MORE than 10,000 new workers will be required in the Scottish construction sector over the next five years to meet demand, new research has revealed.

Most sectors of the industry will experience growth during that period, according to a new forecast from the Construction Industry Training Board (CITB), with housing leading the way.

The Construction Skills Network (CSN) report has tipped public housing to experience growth of 3.9% each year for the period from 2018-2022, while private housing is predicted to grow at 2.9%.

The CITB said expansion in housing is being driven by the Scottish Government’s target to build 50,000 new affordable homes by 2021. Repair and maintenance of existing buildings is also expected to grow, with a year on year average rise of 2.6%, and 1.7% for non-housing related work.

All sectors, with the exception of infrastructure, commercial and public non-housing, are expected to experience growth, with 10,650 new construction workers needed.

Construction output in Scotland is projected to be “stable”, at 0.1% average annual growth per year. The CITB said falls in infrastructure work will be “mitigated” by growth in other sectors.

A small drop in overall employment of 0.7% per year is expected over the forecast period, but an ageing workforce means thousands of new workers are needed. In particular there is a demand for trades supervisors, logistics and civil engineers.
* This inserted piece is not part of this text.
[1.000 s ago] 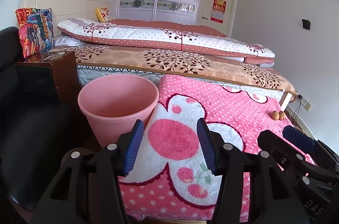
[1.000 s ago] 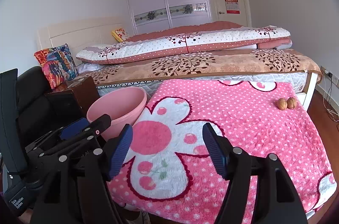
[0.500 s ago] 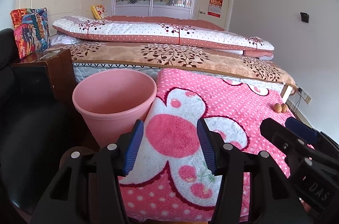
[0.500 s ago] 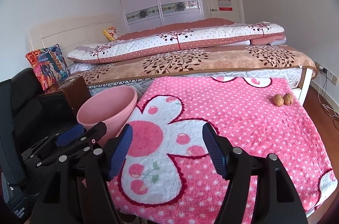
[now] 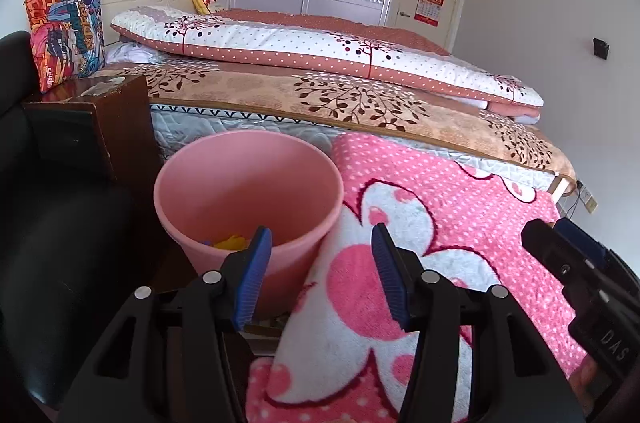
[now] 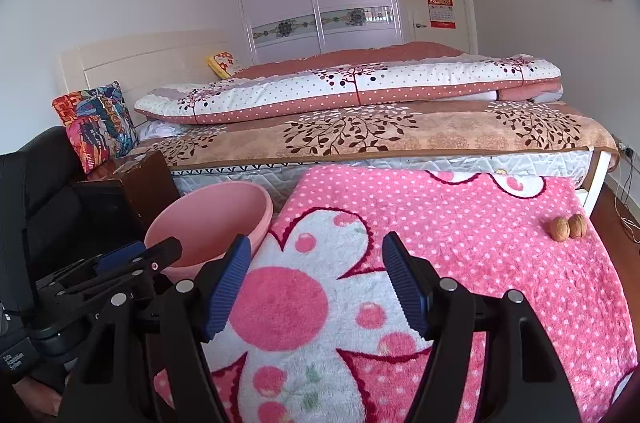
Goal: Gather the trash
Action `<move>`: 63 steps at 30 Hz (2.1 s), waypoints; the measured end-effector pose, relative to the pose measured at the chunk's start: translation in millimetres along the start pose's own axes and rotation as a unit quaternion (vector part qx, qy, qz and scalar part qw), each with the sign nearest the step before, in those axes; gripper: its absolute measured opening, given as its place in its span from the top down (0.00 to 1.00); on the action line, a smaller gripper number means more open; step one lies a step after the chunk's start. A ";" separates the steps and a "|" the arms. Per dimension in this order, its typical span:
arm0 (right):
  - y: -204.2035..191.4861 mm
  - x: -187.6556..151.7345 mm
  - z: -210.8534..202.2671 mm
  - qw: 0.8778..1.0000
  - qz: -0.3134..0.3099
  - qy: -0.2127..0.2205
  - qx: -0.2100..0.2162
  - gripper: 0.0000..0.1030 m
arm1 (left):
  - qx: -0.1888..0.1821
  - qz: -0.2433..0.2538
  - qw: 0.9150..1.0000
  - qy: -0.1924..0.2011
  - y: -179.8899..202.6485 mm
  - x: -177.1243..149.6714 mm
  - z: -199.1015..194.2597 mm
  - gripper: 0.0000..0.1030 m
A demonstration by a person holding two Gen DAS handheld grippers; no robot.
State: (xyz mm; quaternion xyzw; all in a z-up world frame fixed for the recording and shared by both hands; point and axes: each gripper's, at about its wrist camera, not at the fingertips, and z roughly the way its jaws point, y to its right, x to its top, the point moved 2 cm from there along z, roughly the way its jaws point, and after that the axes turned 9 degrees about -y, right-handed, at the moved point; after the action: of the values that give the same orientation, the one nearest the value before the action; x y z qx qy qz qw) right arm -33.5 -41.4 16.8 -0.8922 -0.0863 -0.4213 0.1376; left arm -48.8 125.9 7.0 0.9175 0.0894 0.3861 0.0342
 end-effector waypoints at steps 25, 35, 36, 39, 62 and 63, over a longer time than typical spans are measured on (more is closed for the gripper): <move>-20.7 -7.7 30.3 0.998 -0.024 -0.039 0.032 0.35 | 0.036 0.002 0.999 0.003 -13.4 -1.2 5.1 0.58; -21.0 -8.1 27.9 0.998 -0.025 -0.035 0.038 0.35 | 0.045 0.008 0.999 0.005 -12.0 -3.5 3.2 0.58; -20.9 -7.9 27.6 0.998 -0.025 -0.034 0.038 0.35 | 0.045 0.008 0.999 0.005 -11.9 -3.7 3.2 0.58; -19.1 -6.5 26.8 0.999 -0.022 -0.032 0.038 0.35 | 0.046 0.009 0.999 0.005 -11.8 -3.8 2.9 0.58; -22.4 0.4 27.2 0.998 -0.029 -0.037 0.041 0.34 | 0.045 0.006 0.999 0.003 -15.6 -4.5 2.1 0.58; -22.5 0.5 27.1 0.998 -0.030 -0.038 0.041 0.34 | 0.046 0.006 0.999 0.003 -15.6 -4.6 2.1 0.58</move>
State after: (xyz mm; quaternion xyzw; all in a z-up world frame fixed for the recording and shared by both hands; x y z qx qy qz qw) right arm -19.6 -11.4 4.6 -0.8981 -0.1351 -0.3875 0.1582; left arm -52.6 140.4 0.3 0.9174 0.1016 0.3846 -0.0104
Ian Hughes, partnership director at CITB Scotland said, “The forecast for Scottish construction sees a stable five years to 2022. It is encouraging to see strong growth for housing in particular.

“With over 10,000 new workers needed over the next five years, there remain excellent, rewarding career opportunities in construction. Our modern apprenticeship programme in Scotland continues to go from strength to strength, with over 5000 apprentices currently being trained.  We want to support firms in Scotland to take on more apprentices, to upskill their workforce, and to champion construction as a rewarding lifelong career.”